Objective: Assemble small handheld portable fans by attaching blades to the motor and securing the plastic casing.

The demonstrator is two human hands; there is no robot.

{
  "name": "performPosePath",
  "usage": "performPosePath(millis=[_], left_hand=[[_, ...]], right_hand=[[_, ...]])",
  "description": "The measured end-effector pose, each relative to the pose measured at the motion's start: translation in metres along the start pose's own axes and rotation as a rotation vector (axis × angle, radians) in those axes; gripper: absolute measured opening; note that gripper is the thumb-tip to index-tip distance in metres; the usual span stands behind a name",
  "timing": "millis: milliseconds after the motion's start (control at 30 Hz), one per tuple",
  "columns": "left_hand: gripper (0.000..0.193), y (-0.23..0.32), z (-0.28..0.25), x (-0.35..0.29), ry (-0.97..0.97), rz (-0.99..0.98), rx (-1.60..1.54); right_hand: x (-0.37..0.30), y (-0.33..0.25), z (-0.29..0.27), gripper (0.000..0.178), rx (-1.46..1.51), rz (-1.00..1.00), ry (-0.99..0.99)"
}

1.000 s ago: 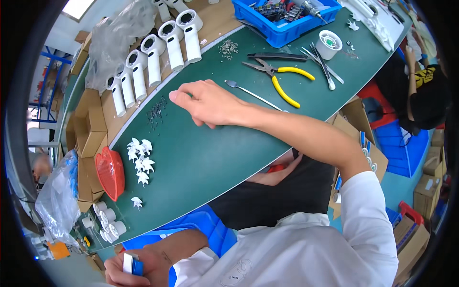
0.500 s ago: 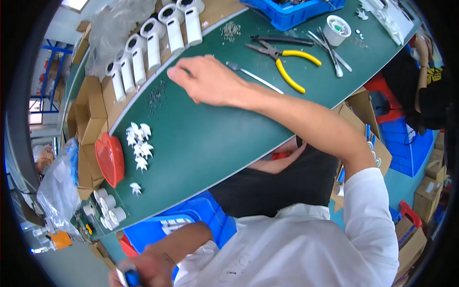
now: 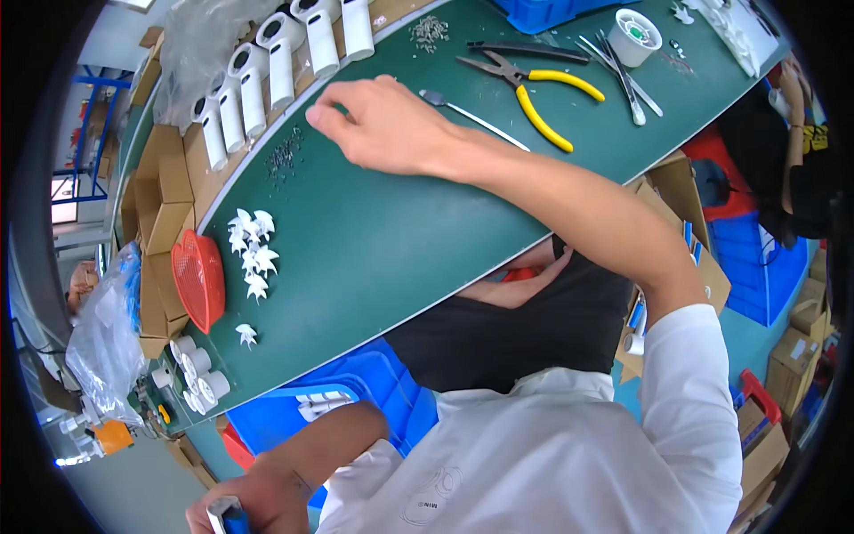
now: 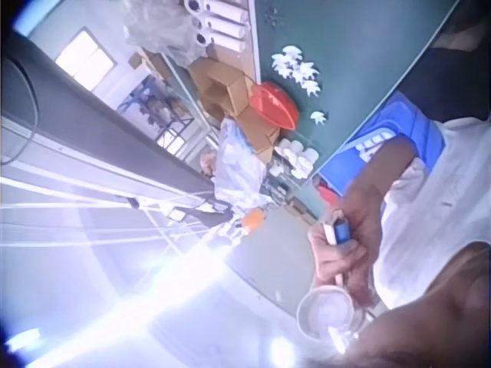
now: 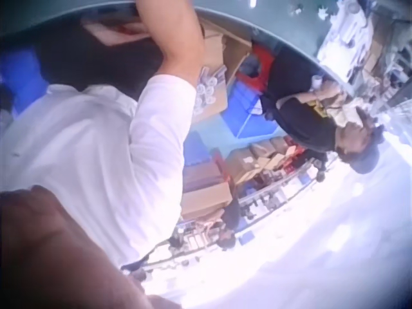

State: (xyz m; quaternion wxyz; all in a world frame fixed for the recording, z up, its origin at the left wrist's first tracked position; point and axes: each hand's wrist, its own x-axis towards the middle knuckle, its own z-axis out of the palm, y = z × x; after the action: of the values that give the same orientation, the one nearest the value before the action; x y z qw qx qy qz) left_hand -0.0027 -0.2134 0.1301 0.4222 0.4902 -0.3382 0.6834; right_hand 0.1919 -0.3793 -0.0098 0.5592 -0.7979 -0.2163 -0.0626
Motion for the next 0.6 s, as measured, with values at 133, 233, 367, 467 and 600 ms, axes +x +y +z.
performPosePath(millis=[133,233,367,467,600], left_hand=[[0.018,0.007,0.011,-0.008,0.078,-0.22,-0.783],[0.037,0.01,0.029,-0.01,-0.084,-0.218,-0.757],[0.033,0.012,0.037,-0.008,-0.066,-0.212,-0.83],[0.027,0.012,0.034,-0.005,0.016,-0.153,-0.921],[0.026,0.011,0.032,-0.001,-0.072,-0.185,-0.831]], right_hand=[[-0.008,-0.007,-0.001,0.038,0.048,0.035,-0.011],[-0.004,-0.007,-0.003,0.038,0.024,0.029,-0.027],[-0.004,-0.007,-0.001,0.037,0.022,0.013,-0.025],[-0.005,-0.008,-0.003,0.037,0.017,0.04,-0.048],[-0.006,-0.012,-0.007,0.035,0.051,0.049,-0.031]])
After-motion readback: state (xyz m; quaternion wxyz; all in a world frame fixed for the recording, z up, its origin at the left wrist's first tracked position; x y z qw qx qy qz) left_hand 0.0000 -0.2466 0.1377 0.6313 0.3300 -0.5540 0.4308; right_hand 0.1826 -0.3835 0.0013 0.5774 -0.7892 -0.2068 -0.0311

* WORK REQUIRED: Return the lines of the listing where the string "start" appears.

* RESPONSE AREA:
  "description": "The measured end-effector pose, each relative to the pose measured at the motion's start: translation in metres along the start pose's own axes and rotation as a rotation vector (axis × angle, radians) in those axes; gripper: absolute measured opening; note that gripper is the thumb-tip to index-tip distance in metres; the usual span stands behind a name",
  "timing": "millis: milliseconds after the motion's start (control at 30 Hz), one per tuple",

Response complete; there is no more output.